# [Aim of the exercise]
Each line from the start of the listing below through the line containing "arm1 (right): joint" should be reproduced exactly, with no others.

*** Opening Dataset extract ***

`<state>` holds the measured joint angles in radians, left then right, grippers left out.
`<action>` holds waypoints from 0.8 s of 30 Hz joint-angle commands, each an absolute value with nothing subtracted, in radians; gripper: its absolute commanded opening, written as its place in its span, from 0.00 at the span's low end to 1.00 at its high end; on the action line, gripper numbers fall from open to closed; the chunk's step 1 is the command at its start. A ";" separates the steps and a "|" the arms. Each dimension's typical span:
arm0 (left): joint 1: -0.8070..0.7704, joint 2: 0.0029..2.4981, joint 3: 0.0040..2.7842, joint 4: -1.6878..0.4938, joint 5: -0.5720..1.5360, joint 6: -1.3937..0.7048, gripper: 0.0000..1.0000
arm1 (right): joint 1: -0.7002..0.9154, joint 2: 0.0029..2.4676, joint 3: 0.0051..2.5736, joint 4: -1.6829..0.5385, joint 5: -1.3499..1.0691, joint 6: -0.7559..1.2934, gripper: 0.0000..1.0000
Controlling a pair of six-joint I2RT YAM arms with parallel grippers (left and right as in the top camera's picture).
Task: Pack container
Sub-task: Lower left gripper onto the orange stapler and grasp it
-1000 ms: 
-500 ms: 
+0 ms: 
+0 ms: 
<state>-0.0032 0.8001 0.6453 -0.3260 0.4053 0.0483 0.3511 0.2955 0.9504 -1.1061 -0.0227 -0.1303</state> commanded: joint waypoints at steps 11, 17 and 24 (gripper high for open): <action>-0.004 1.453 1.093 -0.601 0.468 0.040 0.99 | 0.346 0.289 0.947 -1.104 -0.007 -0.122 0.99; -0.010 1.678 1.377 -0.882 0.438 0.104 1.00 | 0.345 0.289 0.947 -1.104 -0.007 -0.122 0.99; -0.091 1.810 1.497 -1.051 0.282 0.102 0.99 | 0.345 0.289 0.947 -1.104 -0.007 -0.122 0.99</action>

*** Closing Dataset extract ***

# [Completed exercise]
`<state>` holds the measured joint angles in radians, left then right, grippers left out.
`<action>` holds waypoints from 0.8 s of 30 Hz joint-angle commands, each an absolute value with nothing subtracted, in radians; gripper: its absolute commanded opening, written as its place in its span, from 0.00 at the span's low end to 1.00 at its high end; on the action line, gripper numbers fall from open to closed; the chunk's step 1 is the command at its start. A ";" separates the steps and a "|" the arms. Each dimension's typical span:
arm0 (left): joint 1: -0.8070..0.7704, joint 2: 0.0029..2.4981, joint 3: 0.0040..2.7842, joint 4: -1.6878..0.4938, joint 5: -0.5720..1.5360, joint 6: -1.3937..0.7048, gripper: 0.0000..1.0000
arm1 (right): joint 1: -0.7002..0.9154, joint 2: 0.0029..2.4676, joint 3: 0.0051..2.5736, joint 4: -1.6829..0.5385, joint 5: -1.3499..1.0691, joint 6: -0.7559..1.2934, gripper: 0.0000..1.0000

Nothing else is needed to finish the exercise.